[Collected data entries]
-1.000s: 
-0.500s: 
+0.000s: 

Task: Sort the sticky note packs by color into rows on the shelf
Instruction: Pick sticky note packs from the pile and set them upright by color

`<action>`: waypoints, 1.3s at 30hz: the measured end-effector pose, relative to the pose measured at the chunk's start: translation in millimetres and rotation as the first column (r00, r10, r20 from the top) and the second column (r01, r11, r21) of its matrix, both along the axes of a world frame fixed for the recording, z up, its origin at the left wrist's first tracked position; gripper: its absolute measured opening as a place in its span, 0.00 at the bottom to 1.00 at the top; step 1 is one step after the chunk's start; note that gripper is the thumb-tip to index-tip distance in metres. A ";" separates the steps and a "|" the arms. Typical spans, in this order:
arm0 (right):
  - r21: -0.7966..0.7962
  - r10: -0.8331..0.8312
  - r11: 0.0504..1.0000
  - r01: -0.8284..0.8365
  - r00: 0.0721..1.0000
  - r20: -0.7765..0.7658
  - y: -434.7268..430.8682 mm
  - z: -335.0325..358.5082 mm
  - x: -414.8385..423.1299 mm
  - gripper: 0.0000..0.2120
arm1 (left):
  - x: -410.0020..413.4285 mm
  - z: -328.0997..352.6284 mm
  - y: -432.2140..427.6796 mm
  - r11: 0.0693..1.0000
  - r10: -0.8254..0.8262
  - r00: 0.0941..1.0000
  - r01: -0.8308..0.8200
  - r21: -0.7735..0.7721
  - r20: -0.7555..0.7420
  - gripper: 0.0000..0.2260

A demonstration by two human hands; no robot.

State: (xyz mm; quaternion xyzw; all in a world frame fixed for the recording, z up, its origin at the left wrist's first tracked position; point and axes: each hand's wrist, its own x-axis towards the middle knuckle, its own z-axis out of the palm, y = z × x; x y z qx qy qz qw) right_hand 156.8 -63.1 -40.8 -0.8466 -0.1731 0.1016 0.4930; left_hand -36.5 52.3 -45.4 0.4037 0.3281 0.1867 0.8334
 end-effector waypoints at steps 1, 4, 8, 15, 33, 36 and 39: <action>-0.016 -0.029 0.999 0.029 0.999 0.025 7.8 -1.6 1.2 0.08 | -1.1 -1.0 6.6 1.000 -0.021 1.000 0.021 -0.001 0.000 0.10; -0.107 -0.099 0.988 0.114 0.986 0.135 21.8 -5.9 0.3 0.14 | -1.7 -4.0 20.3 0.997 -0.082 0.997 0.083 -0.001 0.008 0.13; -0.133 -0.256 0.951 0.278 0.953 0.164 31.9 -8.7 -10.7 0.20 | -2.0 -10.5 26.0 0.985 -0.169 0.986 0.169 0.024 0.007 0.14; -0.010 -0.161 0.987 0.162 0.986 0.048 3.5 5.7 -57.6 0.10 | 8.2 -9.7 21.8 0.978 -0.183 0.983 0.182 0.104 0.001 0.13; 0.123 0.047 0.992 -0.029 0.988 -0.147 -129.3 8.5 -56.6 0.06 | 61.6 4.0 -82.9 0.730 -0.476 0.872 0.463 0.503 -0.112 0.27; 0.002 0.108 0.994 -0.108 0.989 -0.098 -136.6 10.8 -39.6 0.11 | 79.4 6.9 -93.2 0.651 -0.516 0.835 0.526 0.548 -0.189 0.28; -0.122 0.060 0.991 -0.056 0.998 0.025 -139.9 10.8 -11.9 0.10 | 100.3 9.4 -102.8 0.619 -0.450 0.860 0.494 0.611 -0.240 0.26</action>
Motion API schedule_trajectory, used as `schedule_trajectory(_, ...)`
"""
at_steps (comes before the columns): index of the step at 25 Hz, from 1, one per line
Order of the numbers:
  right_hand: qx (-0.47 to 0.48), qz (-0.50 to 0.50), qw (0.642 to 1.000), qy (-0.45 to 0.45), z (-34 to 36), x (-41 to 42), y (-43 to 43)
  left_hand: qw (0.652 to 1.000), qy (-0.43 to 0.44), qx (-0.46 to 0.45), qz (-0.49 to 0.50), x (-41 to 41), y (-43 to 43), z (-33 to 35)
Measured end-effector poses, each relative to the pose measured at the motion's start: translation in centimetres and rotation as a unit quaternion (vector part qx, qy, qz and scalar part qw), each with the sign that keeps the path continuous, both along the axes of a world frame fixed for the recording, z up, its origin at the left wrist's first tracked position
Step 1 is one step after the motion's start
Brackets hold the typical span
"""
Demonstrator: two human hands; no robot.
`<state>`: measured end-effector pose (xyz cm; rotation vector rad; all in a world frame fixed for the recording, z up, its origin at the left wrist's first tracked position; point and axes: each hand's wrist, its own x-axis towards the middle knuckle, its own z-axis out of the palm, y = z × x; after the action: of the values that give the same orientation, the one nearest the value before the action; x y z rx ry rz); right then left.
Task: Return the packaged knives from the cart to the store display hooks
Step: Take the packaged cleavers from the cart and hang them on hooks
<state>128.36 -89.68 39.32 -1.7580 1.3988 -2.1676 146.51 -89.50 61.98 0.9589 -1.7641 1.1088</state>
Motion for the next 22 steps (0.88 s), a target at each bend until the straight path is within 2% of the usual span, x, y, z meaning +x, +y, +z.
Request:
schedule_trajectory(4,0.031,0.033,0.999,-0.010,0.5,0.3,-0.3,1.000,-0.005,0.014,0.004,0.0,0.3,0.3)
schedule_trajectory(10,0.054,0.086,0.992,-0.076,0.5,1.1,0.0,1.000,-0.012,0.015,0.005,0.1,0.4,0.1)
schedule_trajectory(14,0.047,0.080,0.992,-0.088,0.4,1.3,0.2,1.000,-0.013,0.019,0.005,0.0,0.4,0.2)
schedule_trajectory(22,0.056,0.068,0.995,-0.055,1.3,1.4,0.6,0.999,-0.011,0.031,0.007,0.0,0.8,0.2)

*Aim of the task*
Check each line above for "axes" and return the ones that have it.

*Worked solution*
`<action>`: waypoints, 1.3s at 30hz: the measured end-effector pose, relative to the pose measured at the chunk's start: translation in millimetres and rotation as the first column (r00, r10, r20 from the top) and the second column (r01, r11, r21) of its matrix, both along the axes of a world frame fixed for the recording, z up, its origin at the left wrist's first tracked position; gripper: its absolute measured opening as a place in its span, 0.00 at the bottom to 1.00 at the top; step 1 is one step after the chunk's start; note that gripper is the thumb-tip to index-tip distance in metres. A ";" separates the steps and a "|" the arms. Typical spans, in this order:
State: (xyz mm; quaternion xyzw; all in a world frame fixed for the recording, z up, its origin at the left wrist's first tracked position; point and axes: each hand's wrist, its own x-axis towards the middle knuckle, its own z-axis out of the palm, y = z × x; x y z qx qy qz qw) right_hand 156.8 -63.1 -40.8 -0.8466 -0.1731 0.1016 0.4930; left_hand -36.5 52.3 -45.4 0.4037 0.3281 0.1867 0.8334
Measured end-effector poses, each relative to the pose measured at the motion's start: translation in centimetres and rotation as a unit quaternion (vector part qx, qy, qz and scalar part qw), each with the sign that keeps the path continuous, both along the axes of a world frame fixed for the recording, z up, its origin at the left wrist's first tracked position
`<state>`: measured end-effector pose (xyz cm; rotation vector rad; all in a world frame fixed for the recording, z up, its origin at the left wrist's first tracked position; point and axes: each hand's wrist, its own x-axis towards the middle knuckle, its own z-axis out of the palm, y = z × x; after the action: of the values that give the same orientation, the one nearest the value before the action; x y z rx ry rz); right then left.

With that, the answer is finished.